The description of the transaction contained herein does not purport to be complete and is qualified in its entirety by reference to the full text of the SPA, a copy of which is attached hereto as Exhibit 7.02 .

ITEM 5. INTEREST IN SECURITIES OF THE ISSUER

Item 5 of the Original Schedule 13D is hereby amended and supplemented in its entirety as follows:

The information contained on each of the cover pages of the Original Schedule 13D and the information set forth in Items 2, 3, and 4 therein are hereby incorporated by reference in their entirety in this Item 5.

Prior to the ADS acquisition under the H&S SPA, Mr. Peng was the beneficial owner of 1,220,000 ADSs (representing 12,200,000 ordinary shares) of the Issuer and 1,000,000 million options vested as of June 2015, amounting to 13,200,000 ordinary shares of the Issuer.

As of the date of the Original Schedule 13D, Ms. Zhou directly owned 8,750,000 ADSs, representing 87,500,000 ordinary shares of the Issuer.

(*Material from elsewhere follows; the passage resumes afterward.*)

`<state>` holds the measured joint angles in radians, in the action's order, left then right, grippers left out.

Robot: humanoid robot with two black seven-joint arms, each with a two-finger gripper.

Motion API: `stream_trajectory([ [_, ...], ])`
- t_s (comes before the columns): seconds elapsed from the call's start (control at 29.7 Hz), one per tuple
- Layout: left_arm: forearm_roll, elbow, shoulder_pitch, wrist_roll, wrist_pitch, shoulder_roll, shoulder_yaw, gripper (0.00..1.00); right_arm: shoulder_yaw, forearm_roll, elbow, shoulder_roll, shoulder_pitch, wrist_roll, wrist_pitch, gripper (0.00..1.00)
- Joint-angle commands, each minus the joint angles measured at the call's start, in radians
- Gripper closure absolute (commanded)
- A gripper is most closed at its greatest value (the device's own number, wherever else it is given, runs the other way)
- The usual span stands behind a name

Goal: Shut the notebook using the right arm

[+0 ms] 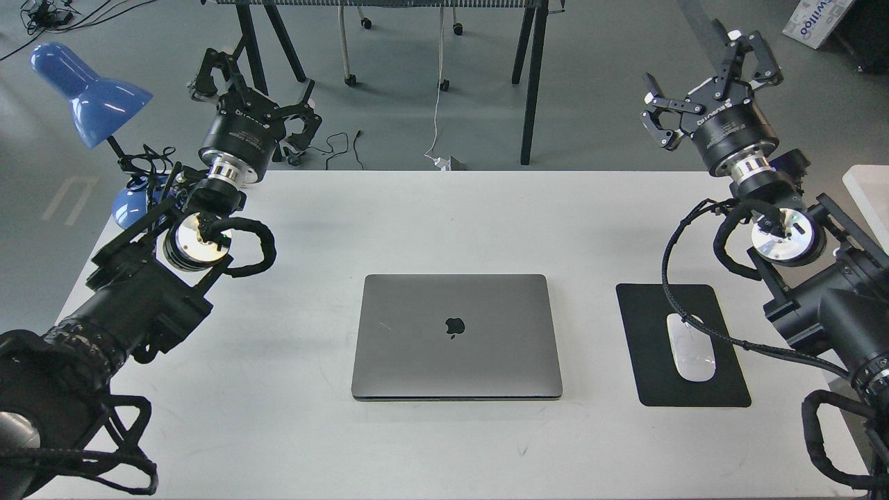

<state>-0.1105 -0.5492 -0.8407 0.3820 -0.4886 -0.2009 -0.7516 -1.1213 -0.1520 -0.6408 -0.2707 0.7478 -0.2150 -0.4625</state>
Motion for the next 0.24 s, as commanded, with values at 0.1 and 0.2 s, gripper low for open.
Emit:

Ms. Zhou, as the spouse of Mr. Peng, may be deemed to beneficially own the ordinary shares of the Issuer beneficially owned by Mr. Peng pursuant to Section 13(d) of the Exchange Act, and the rules promulgated thereunder. As a result, as of the date of Original Schedule 13D, Ms. Zhou was deemed to be the beneficial owner of 100,700,000 ordinary shares, representing 15.7% of the total outstanding ordinary shares of the Issuer.

Mr. Peng, as the spouse of Ms. Zhou, may be deemed to beneficially own the ordinary shares of the Issuer beneficially owned by Ms. Zhou pursuant to Section 13(d) of the Exchange Act, and the rules promulgated thereunder. As a result, as of the date of Original Schedule 13D, Mr. Peng was deemed to be the beneficial owner of 100,700,000 ordinary shares, representing 15.7% of the total outstanding ordinary shares of the Issuer.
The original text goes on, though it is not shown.